* [WHAT TO WORK ON]
In the material below, find each line with the word "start" and copy it.

* [DATASET SECTION]
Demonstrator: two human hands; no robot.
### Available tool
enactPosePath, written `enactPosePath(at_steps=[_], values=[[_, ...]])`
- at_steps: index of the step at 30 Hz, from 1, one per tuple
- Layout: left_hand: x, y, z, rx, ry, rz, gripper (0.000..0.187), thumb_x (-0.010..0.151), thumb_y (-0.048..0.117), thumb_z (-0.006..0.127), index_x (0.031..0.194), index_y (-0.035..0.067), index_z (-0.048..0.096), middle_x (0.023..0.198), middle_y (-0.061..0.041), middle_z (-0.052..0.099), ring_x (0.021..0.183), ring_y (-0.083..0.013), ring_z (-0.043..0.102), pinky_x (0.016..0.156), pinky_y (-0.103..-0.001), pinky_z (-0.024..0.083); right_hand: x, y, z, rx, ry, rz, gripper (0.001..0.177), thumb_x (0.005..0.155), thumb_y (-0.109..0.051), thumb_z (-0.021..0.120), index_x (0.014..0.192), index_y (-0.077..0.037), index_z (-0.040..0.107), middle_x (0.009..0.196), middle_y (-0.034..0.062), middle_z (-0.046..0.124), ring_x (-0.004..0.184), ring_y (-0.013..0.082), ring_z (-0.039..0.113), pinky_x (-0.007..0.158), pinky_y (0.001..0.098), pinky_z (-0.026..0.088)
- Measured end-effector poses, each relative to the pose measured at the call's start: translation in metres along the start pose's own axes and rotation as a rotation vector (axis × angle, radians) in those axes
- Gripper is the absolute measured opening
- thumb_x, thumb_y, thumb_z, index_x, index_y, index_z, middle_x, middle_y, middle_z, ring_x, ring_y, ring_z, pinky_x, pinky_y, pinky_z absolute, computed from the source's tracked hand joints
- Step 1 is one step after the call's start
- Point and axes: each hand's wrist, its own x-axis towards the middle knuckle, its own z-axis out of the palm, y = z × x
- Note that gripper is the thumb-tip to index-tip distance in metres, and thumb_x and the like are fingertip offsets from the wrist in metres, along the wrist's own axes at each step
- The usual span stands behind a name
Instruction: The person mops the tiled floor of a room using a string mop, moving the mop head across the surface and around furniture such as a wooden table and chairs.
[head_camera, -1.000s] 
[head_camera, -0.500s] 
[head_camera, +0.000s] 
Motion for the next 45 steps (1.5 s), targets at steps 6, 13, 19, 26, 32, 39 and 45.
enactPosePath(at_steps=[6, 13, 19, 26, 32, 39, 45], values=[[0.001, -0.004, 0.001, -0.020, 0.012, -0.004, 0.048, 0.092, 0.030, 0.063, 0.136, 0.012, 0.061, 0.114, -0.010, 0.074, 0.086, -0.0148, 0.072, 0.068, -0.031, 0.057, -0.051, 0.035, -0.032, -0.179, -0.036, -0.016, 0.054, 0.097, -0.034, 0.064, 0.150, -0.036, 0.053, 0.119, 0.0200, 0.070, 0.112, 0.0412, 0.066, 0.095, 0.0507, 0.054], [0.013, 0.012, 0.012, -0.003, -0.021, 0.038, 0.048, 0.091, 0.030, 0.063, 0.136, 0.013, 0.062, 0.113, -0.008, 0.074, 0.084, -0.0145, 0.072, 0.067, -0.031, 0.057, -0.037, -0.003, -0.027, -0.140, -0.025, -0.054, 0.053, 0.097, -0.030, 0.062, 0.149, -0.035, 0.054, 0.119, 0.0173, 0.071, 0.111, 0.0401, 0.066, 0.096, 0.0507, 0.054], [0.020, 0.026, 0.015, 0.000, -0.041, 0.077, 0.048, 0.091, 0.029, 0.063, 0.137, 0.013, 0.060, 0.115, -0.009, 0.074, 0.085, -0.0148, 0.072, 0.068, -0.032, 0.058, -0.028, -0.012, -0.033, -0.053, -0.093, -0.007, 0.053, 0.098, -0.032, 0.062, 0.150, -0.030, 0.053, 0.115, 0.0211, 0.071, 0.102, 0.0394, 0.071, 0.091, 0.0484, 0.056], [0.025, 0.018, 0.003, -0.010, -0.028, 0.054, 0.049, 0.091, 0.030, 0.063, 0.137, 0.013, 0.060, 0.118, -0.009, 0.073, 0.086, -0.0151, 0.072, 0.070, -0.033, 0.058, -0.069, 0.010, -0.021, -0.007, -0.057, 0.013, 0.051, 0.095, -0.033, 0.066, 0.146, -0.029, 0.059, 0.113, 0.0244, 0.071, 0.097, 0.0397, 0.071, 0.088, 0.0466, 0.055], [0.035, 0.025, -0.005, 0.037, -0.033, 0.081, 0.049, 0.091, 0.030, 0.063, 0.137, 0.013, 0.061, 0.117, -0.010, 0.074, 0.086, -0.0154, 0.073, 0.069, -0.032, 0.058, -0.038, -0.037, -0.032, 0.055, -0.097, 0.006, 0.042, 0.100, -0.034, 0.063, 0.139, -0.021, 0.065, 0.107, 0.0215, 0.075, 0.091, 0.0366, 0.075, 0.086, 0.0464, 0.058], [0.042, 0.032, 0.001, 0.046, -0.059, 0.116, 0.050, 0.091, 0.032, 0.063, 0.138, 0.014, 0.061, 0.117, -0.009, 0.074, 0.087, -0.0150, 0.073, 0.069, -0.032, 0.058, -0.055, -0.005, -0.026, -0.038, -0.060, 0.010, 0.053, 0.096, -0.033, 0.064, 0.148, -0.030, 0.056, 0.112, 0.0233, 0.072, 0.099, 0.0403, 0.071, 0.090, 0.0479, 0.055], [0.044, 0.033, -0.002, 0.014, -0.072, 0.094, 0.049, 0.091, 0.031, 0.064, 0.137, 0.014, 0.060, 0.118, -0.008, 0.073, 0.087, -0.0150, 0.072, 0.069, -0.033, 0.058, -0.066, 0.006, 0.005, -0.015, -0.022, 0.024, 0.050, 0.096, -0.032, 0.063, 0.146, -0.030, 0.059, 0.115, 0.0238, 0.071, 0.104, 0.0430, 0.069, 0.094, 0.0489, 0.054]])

* [RESPONSE TO THIS EXERCISE]
- Measured end-effector poses, each relative to the pose measured at the call's start: translation in metres along the start pose's own axes and rotation as a rotation vector (axis × angle, radians) in those axes
- Step 1 is one step after the call's start

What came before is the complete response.